Boosting Latent Diffusion Models via Disentangled Representation Alignment
- URL: http://arxiv.org/abs/2601.05823v1
- Date: Fri, 09 Jan 2026 14:54:30 GMT
- Title: Boosting Latent Diffusion Models via Disentangled Representation Alignment
- Authors: John Page, Xuesong Niu, Kai Wu, Kun Gai,
- Abstract summary: In pursuit of a generation-friendly VAE, recent studies have explored leveraging Vision Foundation Models as representation alignment targets for VAEs.<n>We propose the Semantic disentangled VAE (Send-VAE), explicitly optimized for disentangled representation learning.<n>Our approach employs a non-linear mapper network to transform VAE latents, aligning them with VFMs to bridge the gap between attribute-level disentanglement and high-level semantics.

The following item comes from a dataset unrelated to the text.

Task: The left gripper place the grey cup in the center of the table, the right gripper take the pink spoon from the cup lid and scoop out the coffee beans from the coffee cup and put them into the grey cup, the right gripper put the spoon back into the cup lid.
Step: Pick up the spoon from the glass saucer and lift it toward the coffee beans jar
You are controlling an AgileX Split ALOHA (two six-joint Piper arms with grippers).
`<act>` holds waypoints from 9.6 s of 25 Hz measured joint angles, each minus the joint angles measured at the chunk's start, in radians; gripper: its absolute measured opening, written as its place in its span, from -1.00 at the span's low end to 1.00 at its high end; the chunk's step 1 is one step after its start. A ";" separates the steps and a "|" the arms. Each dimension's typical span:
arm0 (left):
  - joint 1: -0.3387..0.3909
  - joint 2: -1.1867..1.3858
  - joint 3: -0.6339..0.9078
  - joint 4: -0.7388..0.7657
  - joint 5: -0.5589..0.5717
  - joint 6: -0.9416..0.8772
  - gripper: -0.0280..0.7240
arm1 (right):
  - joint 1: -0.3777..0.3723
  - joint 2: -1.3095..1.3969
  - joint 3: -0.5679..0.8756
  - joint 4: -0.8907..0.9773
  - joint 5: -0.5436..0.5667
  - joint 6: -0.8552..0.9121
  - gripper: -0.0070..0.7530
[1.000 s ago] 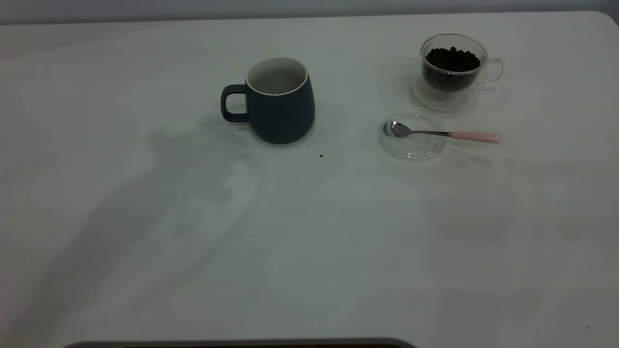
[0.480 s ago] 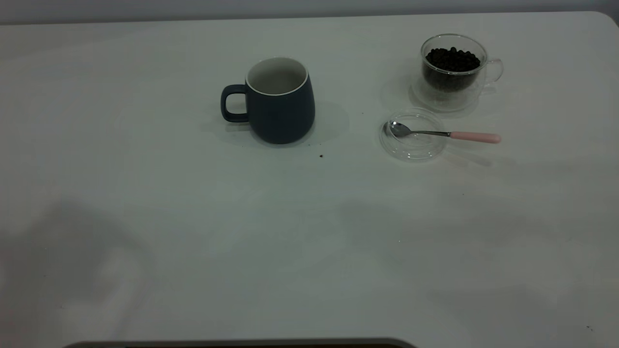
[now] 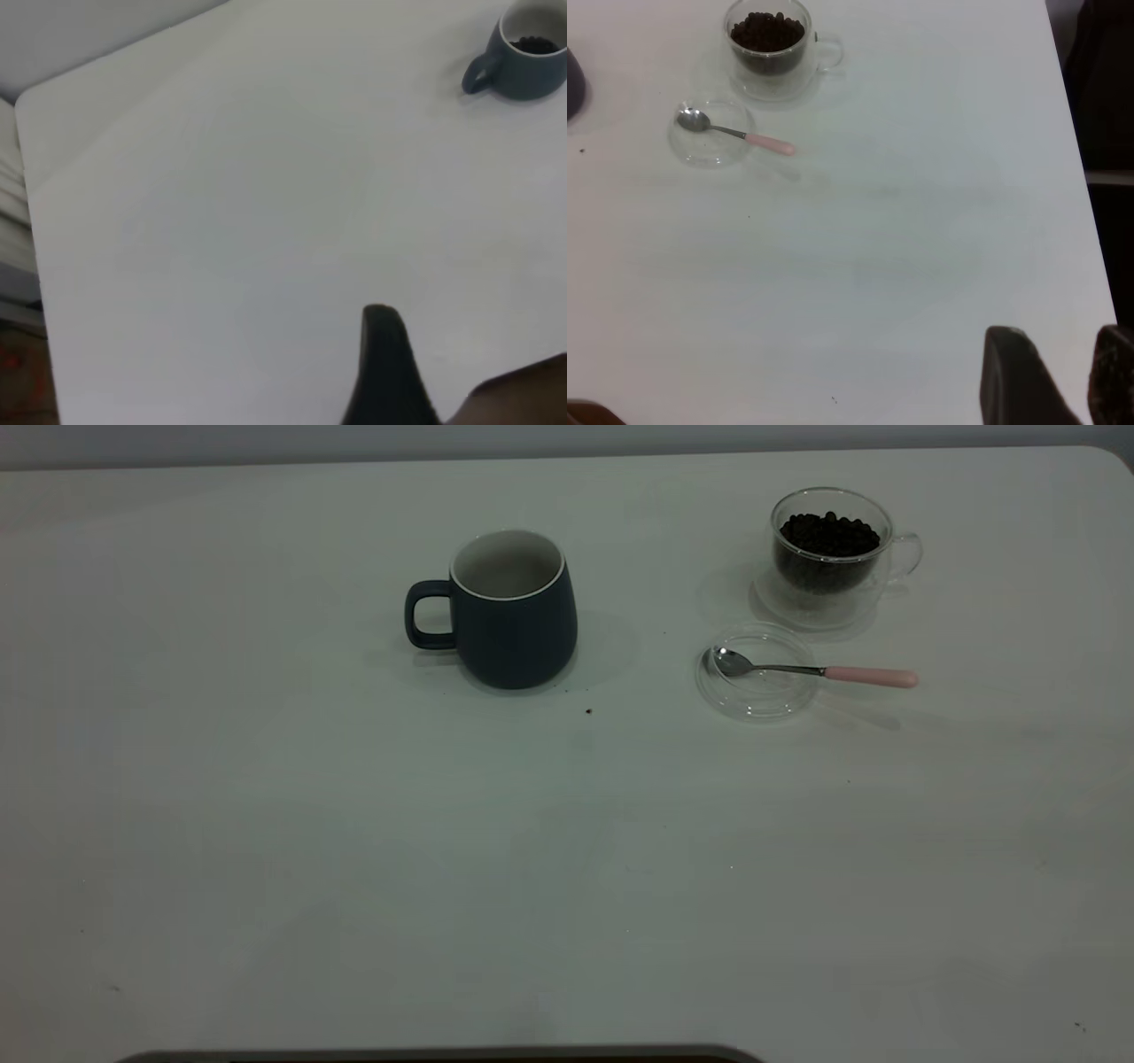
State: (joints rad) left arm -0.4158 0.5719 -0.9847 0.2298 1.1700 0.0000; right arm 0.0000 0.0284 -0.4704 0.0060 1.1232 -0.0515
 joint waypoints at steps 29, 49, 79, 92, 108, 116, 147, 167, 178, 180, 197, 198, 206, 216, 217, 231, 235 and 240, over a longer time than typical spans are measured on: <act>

- Score: 23.13416934016185
- License: http://arxiv.org/licenses/nonexclusive-distrib/1.0/
- Abstract: Latent Diffusion Models (LDMs) generate high-quality images by operating in a compressed latent space, typically obtained through image tokenizers such as Variational Autoencoders (VAEs). In pursuit of a generation-friendly VAE, recent studies have explored leveraging Vision Foundation Models (VFMs) as representation alignment targets for VAEs, mirroring the approach commonly adopted for LDMs. Although this yields certain performance gains, using the same alignment target for both VAEs and LDMs overlooks their fundamentally different representational requirements. We advocate that while LDMs benefit from latents retaining high-level semantic concepts, VAEs should excel in semantic disentanglement, enabling encoding of attribute-level information in a structured way. To address this, we propose the Semantic disentangled VAE (Send-VAE), explicitly optimized for disentangled representation learning through aligning its latent space with the semantic hierarchy of pre-trained VFMs. Our approach employs a non-linear mapper network to transform VAE latents, aligning them with VFMs to bridge the gap between attribute-level disentanglement and high-level semantics, facilitating effective guidance for VAE learning. We evaluate semantic disentanglement via linear probing on attribute prediction tasks, showing strong correlation with improved generation performance. Finally, using Send-VAE, we train flow-based transformers SiTs; experiments show Send-VAE significantly speeds up training and achieves a state-of-the-art FID of 1.21 and 1.75 with and without classifier-free guidance on ImageNet 256x256.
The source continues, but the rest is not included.